Sarà una Politica Agricola Comune meno amara per i risicoltori, rispetto alle aspettative e ai timori iniziali. Si potrebbe definire “agrodolce” considerando il recupero ottenuto in Italia, in altre parole le compensazioni che andranno ad attenuare i tagli annunciati dalla nuova Pac. Lo hanno Paolo Carrà, presidente di Ente Nazionale Risi, e il direttore generale Roberto Magnaghi (foto) durante il convegno che si è tenuto al Centro Ricerche di Castello d’Agogna, dove sono stati premiati i moltiplicatori delle sementi. Un momento per fare il punto della situazione e guardare al futuro prossimo venturo, con la partecipazione del sottosegretario alle Politiche Agricole, Centinaio.

La scure prevista da Bruxelles sui contributi di sostegno (i pagamenti diretti a ettaro) è infatti “addolcita” dall’intervento del Ministero delle Politiche Agricole che con il ministro Patuanelli ha accolto le istanze della filiera risicola italiana. Carrà ha ricordato che Ente Nazionale Risi, con il contributo di Nomisma, è stato l’unico comparto agricolo a presentare uno studio specifico sull’impatto che la nuova Pac, con i tagli del budget dedicato, produrrà sull’intero settore agricolo. “Circa il 40 per cento in meno degli aiuti diretti” ha sottolineato Magnaghi. Questo divario deve essere colmato, pena l’impossibilità di continuare a produrre. Il confronto con Patuanelli è stato serrato e proficuo: il Ministero ha stanziato 74 milioni di euro per coprire la differenza e assicurare stabilità alla risicoltura, già assediata dall’arrivo di cereale a dazio zero in Europa e quindi fortemente concorrenziale nei prezzi.

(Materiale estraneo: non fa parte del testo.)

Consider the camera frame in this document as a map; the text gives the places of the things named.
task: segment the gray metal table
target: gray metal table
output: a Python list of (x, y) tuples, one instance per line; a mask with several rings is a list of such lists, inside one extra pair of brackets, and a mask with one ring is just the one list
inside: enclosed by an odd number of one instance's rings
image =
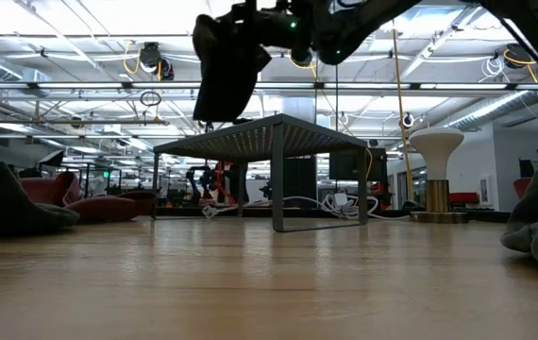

Intanto il sondaggio sulle semine condotto come ogni anno da Ente Nazionale Risi evidenzia una leggera diminuzione della superficie: 224.300 ettari, con un calo di circa 2.700 rispetto al 2021 (-1,2%). Le varietà che subiscono maggiori contrazioni sono il Centauro (-24%), il S. Andrea (-52%), Baldo e similari (-49%), Arborio e similari (-11,9%), Loto e similari (-10%). In aumento il Selenio (11%), altri tondi (22%), il lungo B (Indica e cristallini) con un +18,36%.

Le indicazioni, che arrivano da 1.069 produttori (il 29 per cento della superficie totale) tengono conto ovviamente delle oscillazioni delle quotazioni di mercato e delle prospettive.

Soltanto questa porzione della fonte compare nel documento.